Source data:
>>>

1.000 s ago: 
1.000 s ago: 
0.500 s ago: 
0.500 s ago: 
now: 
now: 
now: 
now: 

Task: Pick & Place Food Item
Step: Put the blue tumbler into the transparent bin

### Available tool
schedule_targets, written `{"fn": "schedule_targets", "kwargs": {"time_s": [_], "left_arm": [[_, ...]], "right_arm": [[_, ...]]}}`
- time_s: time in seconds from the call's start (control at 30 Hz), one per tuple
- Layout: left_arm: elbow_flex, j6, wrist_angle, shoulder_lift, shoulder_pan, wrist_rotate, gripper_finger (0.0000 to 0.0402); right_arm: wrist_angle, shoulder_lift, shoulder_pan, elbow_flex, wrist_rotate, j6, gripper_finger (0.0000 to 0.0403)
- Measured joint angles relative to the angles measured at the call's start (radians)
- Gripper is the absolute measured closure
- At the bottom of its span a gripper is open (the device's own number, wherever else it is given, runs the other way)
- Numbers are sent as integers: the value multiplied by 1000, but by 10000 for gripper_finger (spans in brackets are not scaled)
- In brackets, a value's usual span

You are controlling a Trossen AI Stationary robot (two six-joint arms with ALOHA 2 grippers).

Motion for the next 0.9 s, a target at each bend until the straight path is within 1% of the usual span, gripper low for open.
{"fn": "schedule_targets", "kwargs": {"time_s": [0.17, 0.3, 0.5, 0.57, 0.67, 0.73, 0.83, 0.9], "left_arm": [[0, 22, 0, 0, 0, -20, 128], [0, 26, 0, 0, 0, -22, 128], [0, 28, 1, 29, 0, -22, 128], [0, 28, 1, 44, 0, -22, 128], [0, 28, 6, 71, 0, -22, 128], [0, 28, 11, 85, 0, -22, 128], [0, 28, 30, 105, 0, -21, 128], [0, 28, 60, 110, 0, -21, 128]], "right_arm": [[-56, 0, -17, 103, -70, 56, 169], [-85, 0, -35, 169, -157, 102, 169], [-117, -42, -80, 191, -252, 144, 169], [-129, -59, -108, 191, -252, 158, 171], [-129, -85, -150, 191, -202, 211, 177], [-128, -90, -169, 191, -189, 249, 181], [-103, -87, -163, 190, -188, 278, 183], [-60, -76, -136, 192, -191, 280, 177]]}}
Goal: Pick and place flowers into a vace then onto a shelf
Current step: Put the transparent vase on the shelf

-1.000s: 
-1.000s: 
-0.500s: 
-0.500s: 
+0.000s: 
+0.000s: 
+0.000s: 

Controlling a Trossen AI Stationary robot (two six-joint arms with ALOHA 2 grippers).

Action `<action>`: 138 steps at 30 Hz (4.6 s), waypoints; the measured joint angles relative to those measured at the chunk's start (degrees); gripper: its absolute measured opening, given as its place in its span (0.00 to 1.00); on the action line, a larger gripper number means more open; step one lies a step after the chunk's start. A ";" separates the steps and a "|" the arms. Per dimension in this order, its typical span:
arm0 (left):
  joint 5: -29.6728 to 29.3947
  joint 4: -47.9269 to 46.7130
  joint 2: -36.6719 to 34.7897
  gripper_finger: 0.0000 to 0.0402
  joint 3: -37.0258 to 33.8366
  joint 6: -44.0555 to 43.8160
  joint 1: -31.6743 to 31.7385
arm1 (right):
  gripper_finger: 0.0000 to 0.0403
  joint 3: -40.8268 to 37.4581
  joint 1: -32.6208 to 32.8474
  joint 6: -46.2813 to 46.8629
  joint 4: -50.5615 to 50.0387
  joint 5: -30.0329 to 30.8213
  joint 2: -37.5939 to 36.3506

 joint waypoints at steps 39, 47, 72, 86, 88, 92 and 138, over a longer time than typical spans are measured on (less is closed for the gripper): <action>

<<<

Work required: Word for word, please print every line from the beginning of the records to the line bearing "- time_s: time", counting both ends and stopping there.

Your solution:
1.000 s ago: 
1.000 s ago: 
0.500 s ago: 
0.500 s ago: 
now: 
now: 
now: 
now: 

Task: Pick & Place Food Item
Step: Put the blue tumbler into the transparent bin

### Available tool
schedule_targets, written `{"fn": "schedule_targets", "kwargs": {"time_s": [_], "left_arm": [[_, ...]], "right_arm": [[_, ...]]}}`
- time_s: time in seconds from the call's start (control at 30 Hz), one per tuple

Nothing further is needed for this answer.